> [What is needed]: Copy out every line of the data exactly.
+ + + +
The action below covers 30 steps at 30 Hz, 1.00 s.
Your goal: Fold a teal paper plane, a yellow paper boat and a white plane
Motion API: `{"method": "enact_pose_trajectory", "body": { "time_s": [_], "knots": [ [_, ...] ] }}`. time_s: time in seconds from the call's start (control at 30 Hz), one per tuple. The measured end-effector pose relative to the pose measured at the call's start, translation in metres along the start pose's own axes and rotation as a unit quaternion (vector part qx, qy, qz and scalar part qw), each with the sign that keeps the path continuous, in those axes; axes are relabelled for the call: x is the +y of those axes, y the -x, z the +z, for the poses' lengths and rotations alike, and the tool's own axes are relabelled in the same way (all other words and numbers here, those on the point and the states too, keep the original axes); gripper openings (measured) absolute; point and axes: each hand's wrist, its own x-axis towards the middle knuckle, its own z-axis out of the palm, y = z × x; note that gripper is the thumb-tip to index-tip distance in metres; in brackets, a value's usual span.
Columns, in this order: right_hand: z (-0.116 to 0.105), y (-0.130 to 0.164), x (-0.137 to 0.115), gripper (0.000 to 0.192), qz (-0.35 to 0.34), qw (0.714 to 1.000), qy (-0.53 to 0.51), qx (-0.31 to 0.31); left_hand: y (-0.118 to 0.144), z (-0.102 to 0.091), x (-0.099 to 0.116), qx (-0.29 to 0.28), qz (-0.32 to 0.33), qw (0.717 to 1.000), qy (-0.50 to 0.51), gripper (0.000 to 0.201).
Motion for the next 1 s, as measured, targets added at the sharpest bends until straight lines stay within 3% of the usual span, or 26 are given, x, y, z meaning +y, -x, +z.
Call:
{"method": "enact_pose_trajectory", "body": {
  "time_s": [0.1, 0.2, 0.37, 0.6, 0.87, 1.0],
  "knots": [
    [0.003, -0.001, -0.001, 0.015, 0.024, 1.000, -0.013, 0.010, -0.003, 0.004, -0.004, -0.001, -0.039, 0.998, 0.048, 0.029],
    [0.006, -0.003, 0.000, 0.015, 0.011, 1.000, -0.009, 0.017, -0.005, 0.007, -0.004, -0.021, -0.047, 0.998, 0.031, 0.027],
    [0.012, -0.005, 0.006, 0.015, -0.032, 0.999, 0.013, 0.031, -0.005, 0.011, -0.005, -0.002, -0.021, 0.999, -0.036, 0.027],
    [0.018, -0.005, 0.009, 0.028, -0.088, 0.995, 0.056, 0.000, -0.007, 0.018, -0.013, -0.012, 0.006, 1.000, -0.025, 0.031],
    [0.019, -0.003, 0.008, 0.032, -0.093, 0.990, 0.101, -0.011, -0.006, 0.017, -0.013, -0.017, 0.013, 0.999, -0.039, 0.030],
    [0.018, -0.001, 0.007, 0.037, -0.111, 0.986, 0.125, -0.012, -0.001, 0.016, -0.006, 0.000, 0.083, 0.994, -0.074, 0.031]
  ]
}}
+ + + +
> [Response to the task]:
The action below covers 30 steps at 30 Hz, 1.00 s.
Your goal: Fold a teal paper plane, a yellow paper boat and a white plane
Motion API: `{"method": "enact_pose_trajectory", "body": { "time_s": [_], "knots": [ [_, ...] ] }}`. time_s: time in seconds from the call's start (control at 30 Hz), one per tuple. The measured end-effector pose relative to the pose measured at the call's start, translation in metres along the start pose's own axes and rotation as a unit quaternion (vector part qx, qy, qz and scalar part qw), each with the sign that keeps the path continuous, in those axes; axes are relabelled for the call: x is the +y of those axes, y the -x, z the +z, for the poses' lengths and rotations alike, and the tool's own axes are relabelled in the same way (all other words and numbers here, those on the point and the states too, keep the original axes); gripper openings (measured) absolute; point and axes: each hand's wrist, its own x-axis towards the middle knuckle, its own z-axis out of the palm, y = z × x; note that gripper is the thumb-tip to index-tip distance in metres; in brackets, a value's usual span.
Columns, in this order: right_hand: z (-0.116 to 0.105), y (-0.130 to 0.164), x (-0.137 to 0.115), gripper (0.000 to 0.192), qz (-0.35 to 0.34), qw (0.714 to 1.000), qy (-0.53 to 0.51), qx (-0.31 to 0.31); left_hand: y (-0.118 to 0.144), z (-0.102 to 0.091), x (-0.099 to 0.116), qx (-0.29 to 0.28), qz (-0.32 to 0.33), qw (0.717 to 1.000), qy (-0.50 to 0.51), gripper (0.000 to 0.201).
Motion for the next 1 s, as measured, targets added at the sharpest bends until straight lines stay within 3% of the usual span, or 26 are given, x, y, z meaning +y, -x, +z.
Call:
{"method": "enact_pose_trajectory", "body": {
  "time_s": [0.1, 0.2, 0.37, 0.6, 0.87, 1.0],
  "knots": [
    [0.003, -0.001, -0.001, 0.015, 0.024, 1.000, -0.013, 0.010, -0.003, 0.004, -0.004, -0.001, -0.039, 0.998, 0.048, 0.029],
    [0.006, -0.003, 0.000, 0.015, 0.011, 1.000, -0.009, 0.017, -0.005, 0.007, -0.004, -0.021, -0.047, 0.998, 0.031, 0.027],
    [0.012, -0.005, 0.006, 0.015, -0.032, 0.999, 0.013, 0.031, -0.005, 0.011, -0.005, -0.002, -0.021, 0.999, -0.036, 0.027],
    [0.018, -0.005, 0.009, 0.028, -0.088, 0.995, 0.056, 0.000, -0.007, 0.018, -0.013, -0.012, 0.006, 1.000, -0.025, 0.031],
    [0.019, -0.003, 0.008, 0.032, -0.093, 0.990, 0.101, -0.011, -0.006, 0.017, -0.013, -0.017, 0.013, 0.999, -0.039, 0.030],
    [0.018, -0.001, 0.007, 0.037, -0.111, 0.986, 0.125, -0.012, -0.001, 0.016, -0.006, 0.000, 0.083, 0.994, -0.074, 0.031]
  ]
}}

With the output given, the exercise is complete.